The next four weeks or so are, on average, the warmest of the year and the summer should be at its peak. It doesn’t seem like high summer as I write this as the rain is falling and the temperatures are in the teens. However, yesterday was a bit better and I took a walk around Wybunbury Moss, something I haven’t done for quite a while. My now regular circular walk through the woodlands and meadows around the outside of the Moss really help to give me a sense of the moving seasons and how this small bit of countryside changes as the year moves on. I got a good list of 30 birds yesterday (all recorded using the BirdTrack smartphone app, which uploads records to the British Trust Ornithology’s database) but the Moss is much quieter now than previous months. The great rush to breed is now reducing and there was less bird song to be heard; July is a time when many birds are moulting after their broods have fledged so they tend to sing much less. Whilst the birds are quieter, the wild flowers are much ‘louder’ now and there’s quite a good show at Wybunbury. Wandering around the area I saw plenty of flowers I knew and plenty I’ve yet to learn the names of but those I could identify included red campion, honeysuckle, rosebay willowherb, foxglove and common spotted orchid. In addition, the brambles aren’t just flowering, they’re starting to show the first signs of a good crop of blackberries. As well as birds and flowers, there were a few butterflies around to be seen including large white and spotted wood.
There were also some mammals around including rabbits and the little dexter cattle being used to manage the grassland around the outside of the Moss. They look a bit like Spanish fighting bulls but they’re quite friendly and are more like large pointy-horned dogs.
On a slightly depressing note, the autumn migration has already started with the swifts starting to make their long return journeys south. Thankfully, there’s still quite a few weeks of summer left!
Yesterday I went for a walk around my local nature reserve, Wybunbury Moss. I volunteer there quite often with the local conservation group I’m part of but I also like to go for a walk at the Moss and probably do so every three weeks or so.
I usually use the British Trust for Ornithology’s (BTO) BirdTrack app on my phone to record all the bird species I see and hear. Yesterday, I recorded the most bird species I ever have done at the Moss, a total of 31. One of the great things about BirdTrack is that you can go onto the BTO’s website and see all the records that you have submitted. Interrogating my records for Wybunbury Moss reveals that I have recorded 57 species at reserve since January 2013.
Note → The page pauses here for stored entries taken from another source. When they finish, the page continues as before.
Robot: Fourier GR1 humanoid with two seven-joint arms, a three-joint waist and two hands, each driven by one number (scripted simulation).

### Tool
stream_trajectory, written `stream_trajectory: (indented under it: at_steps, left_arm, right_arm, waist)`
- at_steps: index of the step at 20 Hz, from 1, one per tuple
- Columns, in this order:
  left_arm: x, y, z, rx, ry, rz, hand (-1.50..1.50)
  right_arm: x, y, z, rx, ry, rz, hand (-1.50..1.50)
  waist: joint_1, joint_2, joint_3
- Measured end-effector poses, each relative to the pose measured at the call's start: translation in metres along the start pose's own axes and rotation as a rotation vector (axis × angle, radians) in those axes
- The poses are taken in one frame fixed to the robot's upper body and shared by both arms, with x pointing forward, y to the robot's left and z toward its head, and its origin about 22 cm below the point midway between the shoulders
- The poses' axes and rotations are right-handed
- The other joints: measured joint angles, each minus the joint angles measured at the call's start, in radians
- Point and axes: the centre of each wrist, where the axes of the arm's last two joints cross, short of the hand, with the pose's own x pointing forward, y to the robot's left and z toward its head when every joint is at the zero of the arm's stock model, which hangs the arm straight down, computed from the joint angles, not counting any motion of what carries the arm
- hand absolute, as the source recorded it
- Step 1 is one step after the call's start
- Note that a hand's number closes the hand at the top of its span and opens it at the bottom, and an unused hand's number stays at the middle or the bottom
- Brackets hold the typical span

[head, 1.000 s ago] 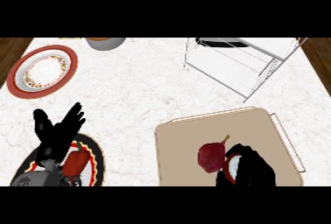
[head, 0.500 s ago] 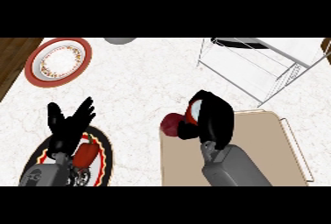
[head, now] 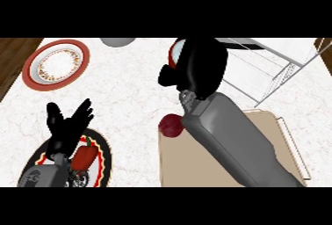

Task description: Pick the can from the tray and place it in the tiered shelf

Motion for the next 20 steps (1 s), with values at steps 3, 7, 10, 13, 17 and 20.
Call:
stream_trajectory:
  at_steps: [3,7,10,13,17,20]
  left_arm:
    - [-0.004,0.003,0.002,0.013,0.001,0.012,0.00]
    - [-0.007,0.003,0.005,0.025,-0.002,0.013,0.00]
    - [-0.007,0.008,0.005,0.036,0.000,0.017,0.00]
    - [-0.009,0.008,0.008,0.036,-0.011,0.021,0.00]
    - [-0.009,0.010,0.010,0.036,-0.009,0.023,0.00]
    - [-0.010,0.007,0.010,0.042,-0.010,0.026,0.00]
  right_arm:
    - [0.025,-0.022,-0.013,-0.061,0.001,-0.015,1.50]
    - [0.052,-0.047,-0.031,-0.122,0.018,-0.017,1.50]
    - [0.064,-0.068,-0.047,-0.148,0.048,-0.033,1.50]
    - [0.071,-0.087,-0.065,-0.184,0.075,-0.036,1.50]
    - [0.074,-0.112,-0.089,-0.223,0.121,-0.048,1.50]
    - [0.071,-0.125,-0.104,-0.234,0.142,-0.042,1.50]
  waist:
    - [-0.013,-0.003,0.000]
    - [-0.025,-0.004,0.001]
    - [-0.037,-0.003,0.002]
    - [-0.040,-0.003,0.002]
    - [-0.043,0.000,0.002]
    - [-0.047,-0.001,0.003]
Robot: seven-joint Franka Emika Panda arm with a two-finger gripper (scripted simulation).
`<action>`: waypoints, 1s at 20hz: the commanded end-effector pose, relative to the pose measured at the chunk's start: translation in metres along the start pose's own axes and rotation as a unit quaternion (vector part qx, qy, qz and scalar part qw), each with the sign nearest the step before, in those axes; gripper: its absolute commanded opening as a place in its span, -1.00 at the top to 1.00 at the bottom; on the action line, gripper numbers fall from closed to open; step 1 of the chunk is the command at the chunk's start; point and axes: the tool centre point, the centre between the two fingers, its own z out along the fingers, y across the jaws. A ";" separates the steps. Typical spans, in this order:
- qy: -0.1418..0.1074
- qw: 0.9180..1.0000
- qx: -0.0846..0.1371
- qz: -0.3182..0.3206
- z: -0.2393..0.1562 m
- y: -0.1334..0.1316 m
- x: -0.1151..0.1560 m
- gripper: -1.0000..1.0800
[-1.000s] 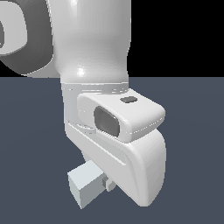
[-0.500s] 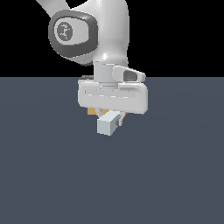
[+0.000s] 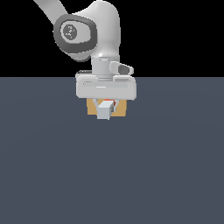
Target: Insert the peg into the horizontal hole in a box.
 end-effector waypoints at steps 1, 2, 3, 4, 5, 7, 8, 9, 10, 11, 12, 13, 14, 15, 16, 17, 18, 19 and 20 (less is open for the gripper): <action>0.000 1.000 -0.001 -0.002 -0.002 0.000 0.000 1.00; 0.000 1.000 -0.001 -0.002 -0.002 0.000 0.000 1.00; 0.000 1.000 0.000 -0.001 0.000 -0.001 0.000 1.00; 0.000 1.000 0.000 -0.002 -0.001 0.000 0.000 1.00; 0.000 1.000 -0.002 -0.002 -0.003 0.000 0.000 1.00; 0.000 1.000 -0.002 -0.003 -0.003 0.001 -0.001 1.00; 0.000 1.000 -0.002 -0.003 -0.003 0.001 -0.001 1.00; 0.000 1.000 -0.002 -0.003 -0.003 0.001 -0.001 1.00; 0.000 1.000 -0.001 -0.002 -0.002 0.000 -0.001 1.00; 0.000 1.000 -0.001 -0.002 -0.002 0.000 0.000 1.00; 0.000 1.000 -0.001 -0.002 -0.002 0.000 0.001 1.00; 0.000 1.000 -0.001 -0.002 -0.002 0.000 0.003 1.00; 0.000 1.000 -0.001 -0.002 -0.002 -0.001 0.006 1.00; 0.000 1.000 -0.001 -0.002 -0.002 -0.001 0.010 1.00; 0.000 1.000 -0.001 -0.002 -0.002 -0.001 0.014 1.00; 0.000 1.000 -0.001 -0.002 -0.002 -0.001 0.020 1.00; 0.000 1.000 -0.001 -0.002 -0.002 -0.001 0.026 1.00; 0.000 1.000 -0.001 -0.002 -0.002 -0.001 0.034 1.00; 0.000 1.000 -0.001 -0.002 -0.003 -0.002 0.042 1.00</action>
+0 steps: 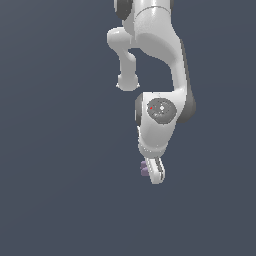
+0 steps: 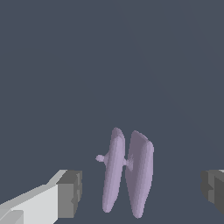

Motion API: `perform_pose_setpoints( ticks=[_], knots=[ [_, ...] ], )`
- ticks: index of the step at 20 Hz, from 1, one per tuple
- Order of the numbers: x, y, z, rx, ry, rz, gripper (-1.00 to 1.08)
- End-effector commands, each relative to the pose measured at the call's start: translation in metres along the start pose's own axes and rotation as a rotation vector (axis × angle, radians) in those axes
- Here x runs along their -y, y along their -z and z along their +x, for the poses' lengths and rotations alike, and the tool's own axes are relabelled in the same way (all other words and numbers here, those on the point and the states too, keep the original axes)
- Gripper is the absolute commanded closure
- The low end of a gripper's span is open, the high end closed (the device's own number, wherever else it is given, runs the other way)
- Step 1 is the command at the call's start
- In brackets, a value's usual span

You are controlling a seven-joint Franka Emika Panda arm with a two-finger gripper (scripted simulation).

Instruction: Pick up the object and move it to a goal position.

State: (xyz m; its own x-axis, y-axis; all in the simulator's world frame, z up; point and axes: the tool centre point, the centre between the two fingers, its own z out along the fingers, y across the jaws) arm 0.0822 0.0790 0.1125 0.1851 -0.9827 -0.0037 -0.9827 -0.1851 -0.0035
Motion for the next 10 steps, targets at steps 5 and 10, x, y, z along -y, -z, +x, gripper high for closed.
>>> perform_pose_setpoints(
  ticks=[5,10],
  knots=[
    [0.006,-0.007,-0.010,-0.002,-0.106,-0.002,-0.92],
    [0.008,-0.009,-0.015,-0.004,-0.150,-0.003,-0.92]
  ],
)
While many of the species were fairly common, I did note both Raven and Willow Tit. Ravens are starting to recover their former territories and I often see them at the Moss – for me their calls give me a real sense of wilderness. The Willow Tits, as I’ve blogged previously, are a local rarity and have been in significant decline over the past few decades, so it was good to note them at the Moss again.
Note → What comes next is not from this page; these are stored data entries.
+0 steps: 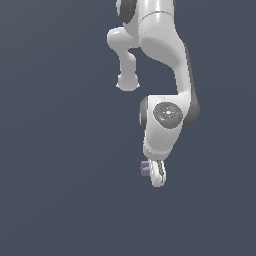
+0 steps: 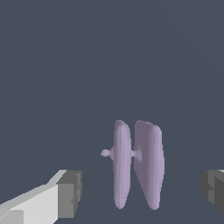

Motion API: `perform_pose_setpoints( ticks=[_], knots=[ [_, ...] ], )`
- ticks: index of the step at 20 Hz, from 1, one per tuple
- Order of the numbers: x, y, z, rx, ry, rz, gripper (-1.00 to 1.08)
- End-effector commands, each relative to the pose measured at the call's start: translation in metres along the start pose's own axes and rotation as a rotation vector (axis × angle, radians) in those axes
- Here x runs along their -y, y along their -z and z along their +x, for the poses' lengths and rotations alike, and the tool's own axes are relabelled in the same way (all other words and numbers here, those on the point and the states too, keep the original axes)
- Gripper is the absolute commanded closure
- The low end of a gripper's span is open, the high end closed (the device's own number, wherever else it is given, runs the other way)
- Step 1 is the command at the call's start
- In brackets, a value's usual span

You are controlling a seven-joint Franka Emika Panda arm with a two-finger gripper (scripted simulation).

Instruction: Pick up the object and move it to a goal position.

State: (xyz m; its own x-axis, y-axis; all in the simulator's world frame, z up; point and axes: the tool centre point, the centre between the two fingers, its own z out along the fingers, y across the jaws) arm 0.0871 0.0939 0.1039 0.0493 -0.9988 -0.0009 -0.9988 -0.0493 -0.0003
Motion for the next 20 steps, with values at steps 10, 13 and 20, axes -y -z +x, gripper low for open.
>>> perform_pose_setpoints(
  ticks=[10,13,20],
  knots=[
    [0.001,-0.009,-0.003,-0.001,-0.025,0.000,-0.92],
    [0.000,-0.023,-0.003,-0.001,-0.026,0.000,-0.92],
    [0.000,-0.053,-0.003,-0.001,-0.029,0.000,-0.92]
  ],
)
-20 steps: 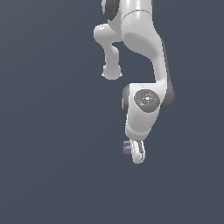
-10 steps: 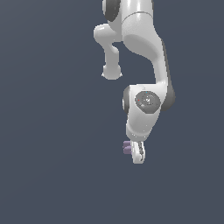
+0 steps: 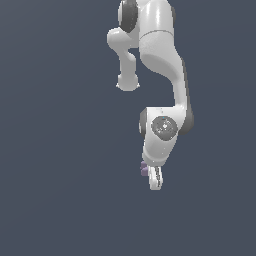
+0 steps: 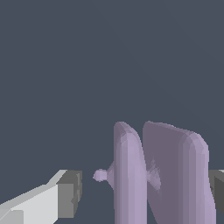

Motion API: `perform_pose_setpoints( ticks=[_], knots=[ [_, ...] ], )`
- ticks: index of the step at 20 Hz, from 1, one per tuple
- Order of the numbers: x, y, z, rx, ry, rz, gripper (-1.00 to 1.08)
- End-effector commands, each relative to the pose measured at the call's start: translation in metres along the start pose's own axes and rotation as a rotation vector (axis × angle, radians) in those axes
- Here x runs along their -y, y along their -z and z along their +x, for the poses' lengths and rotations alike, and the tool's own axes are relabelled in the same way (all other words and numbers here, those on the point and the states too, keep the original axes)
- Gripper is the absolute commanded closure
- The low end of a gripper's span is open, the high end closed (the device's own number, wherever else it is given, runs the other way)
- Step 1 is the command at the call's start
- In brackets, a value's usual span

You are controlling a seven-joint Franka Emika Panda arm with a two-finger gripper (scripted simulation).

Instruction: Pick up the object and move it to a goal position.

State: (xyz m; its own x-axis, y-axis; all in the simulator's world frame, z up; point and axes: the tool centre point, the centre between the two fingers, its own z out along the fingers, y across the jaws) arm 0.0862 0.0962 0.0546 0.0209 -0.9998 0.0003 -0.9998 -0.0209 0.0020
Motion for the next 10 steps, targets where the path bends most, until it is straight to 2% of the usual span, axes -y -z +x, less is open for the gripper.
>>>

I first saw the ravens within the woodland that surrounds the Moss and they were calling quite irately for some time. There was suddenly a call in return and I spotted a sparrowhawk nest high up in a fir tree. Now I know where it is, I will have to return with my camera to see if I can get some shots of the youngsters after they leave the nest.
On the way out of the Moss, I passed through an area of wildflower meadow and took the following shot…
Visiting the Moss on a frequent basis means I get a real sense of the changing seasons. From the first warm spring day spent on the Moss itself clearing fir tree saplings, to hearing and seeing some of the first migrant birds returning to breed and the trees coming out into leaf, to the wildflowers starting to bloom in the meadows. The season has been pretty special so far.